(Aim of the exercise)
Copy out the data below as written; omit any images.

(Dataset extract)
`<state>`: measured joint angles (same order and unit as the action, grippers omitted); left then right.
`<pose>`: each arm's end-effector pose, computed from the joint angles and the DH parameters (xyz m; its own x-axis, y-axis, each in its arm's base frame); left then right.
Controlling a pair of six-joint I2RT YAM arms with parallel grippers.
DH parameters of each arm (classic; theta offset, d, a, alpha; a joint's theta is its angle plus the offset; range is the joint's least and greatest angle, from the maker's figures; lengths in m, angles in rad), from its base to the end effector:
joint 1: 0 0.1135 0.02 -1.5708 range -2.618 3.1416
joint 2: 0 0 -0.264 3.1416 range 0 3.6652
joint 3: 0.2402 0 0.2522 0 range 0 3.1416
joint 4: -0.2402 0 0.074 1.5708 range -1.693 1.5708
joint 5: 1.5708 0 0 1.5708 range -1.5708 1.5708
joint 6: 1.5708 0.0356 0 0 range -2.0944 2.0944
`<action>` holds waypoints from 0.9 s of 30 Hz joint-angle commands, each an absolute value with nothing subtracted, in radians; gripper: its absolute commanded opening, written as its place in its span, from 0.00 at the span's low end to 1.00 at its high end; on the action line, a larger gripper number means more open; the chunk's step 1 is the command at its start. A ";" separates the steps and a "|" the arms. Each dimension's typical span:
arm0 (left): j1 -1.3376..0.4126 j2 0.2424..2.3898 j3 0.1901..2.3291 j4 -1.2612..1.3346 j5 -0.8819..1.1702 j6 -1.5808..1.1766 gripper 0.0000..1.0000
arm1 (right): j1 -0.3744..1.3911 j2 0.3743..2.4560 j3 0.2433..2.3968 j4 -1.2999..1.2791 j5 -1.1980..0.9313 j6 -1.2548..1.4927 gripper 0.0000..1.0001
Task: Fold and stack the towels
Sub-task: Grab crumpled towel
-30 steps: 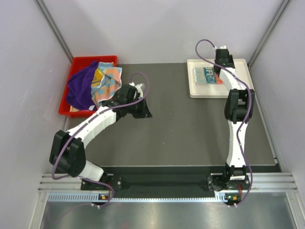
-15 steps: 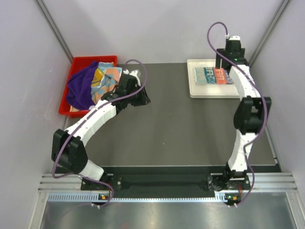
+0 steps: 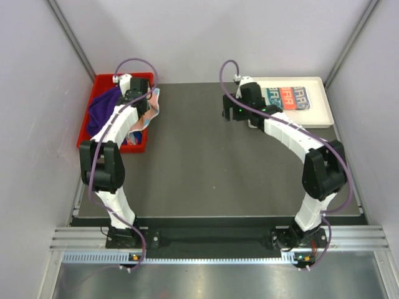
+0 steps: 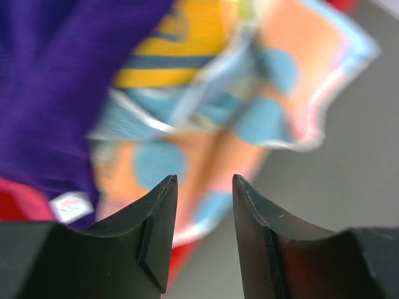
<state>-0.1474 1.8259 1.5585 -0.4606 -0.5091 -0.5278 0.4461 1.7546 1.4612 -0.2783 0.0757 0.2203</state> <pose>0.4152 -0.0441 0.2922 -0.4519 -0.3775 -0.8082 -0.5316 0.8416 -0.0958 0.3730 0.1754 0.3004 -0.5578 -0.0252 -0.8296 -0.2572 0.9556 0.1438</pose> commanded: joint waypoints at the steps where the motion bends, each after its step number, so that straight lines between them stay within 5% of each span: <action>1: -0.104 1.832 1.580 -0.428 -0.649 -0.503 0.47 | 0.495 1.767 1.460 -0.206 0.038 0.265 0.81; 7: -0.055 1.848 1.571 -0.361 -0.761 -0.474 0.51 | 0.534 1.781 1.424 -0.166 0.005 0.287 0.80; 22: 0.063 1.982 1.623 -0.333 -0.632 -0.462 0.49 | 0.549 1.802 1.419 -0.155 -0.025 0.279 0.79; 27: 0.067 1.988 1.634 -0.322 -0.611 -0.460 0.29 | 0.552 1.795 1.411 -0.146 -0.026 0.273 0.77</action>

(Exercise response)
`<state>`: measured joint angles (same order and unit as the action, grippers omitted); left then right.
`<pose>`: each arm's end-effector pose, computed from the joint angles and the DH parameters (xyz m; its own x-axis, y-axis, each in its arm's base frame); left then right.
Controlling a pair of six-joint I2RT YAM arms with parallel grippers.
DH parameters of each arm (classic; theta offset, d, a, alpha; a joint's theta is its angle plus the offset; range is the joint's least and greatest angle, from the maker's figures; lengths in m, angles in rad), from its base to the end effector:
joint 1: 0 0.1135 0.02 -1.5708 range -2.618 3.1416
joint 2: 0 0 -0.264 3.1416 range 0 3.6652
joint 3: 0.2402 0 0.2522 0 range 0 3.1416
joint 4: -0.2402 0 0.074 1.5708 range -1.693 1.5708
joint 5: 1.5708 0 0 1.5708 range -1.5708 1.5708
joint 6: 1.5708 0.0356 0 0 range -2.0944 2.0944
`<action>` holds waypoints from 0.9 s of 30 Hz joint-angle commands, each an absolute value with nothing subtracted, in radians; gripper: its absolute commanded opening, written as its place in its span, from 0.00 at the span's low end to 1.00 at its high end; on the action line, a larger gripper number means more open; the chunk's step 1 is the command at its start. A ";" separates the steps and a "|" the arms. Each dimension's typical span:
arm0 (left): j1 -1.3376..0.4126 j2 0.2424..2.3898 j3 0.1901..2.3291 j4 -1.2612..1.3346 j5 -0.8819..1.1702 j6 -1.5808..1.1766 gripper 0.0000..1.0000
arm1 (right): j1 -0.3744..1.3911 j2 0.3743..2.4560 j3 0.2433..2.3968 j4 -1.2999..1.2791 j5 -1.1980..0.9313 j6 -1.2548..1.4927 gripper 0.0000..1.0001
Task: Fold and stack the towels
Sub-task: Grab crumpled towel
-30 steps: 
-15 steps: 
+0 steps: 
+0 steps: 
<state>-0.1474 1.8259 1.5585 -0.4606 -0.5091 -0.5278 0.4461 1.7546 1.4612 -0.2783 0.0757 0.2203</state> <pose>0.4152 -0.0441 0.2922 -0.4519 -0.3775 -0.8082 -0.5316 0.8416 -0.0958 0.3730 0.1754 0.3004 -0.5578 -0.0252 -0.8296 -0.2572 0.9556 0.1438</pose> commanded: joint waypoints at the steps where the motion bends, each after its step number, so that straight lines between them stay within 5% of each span: <action>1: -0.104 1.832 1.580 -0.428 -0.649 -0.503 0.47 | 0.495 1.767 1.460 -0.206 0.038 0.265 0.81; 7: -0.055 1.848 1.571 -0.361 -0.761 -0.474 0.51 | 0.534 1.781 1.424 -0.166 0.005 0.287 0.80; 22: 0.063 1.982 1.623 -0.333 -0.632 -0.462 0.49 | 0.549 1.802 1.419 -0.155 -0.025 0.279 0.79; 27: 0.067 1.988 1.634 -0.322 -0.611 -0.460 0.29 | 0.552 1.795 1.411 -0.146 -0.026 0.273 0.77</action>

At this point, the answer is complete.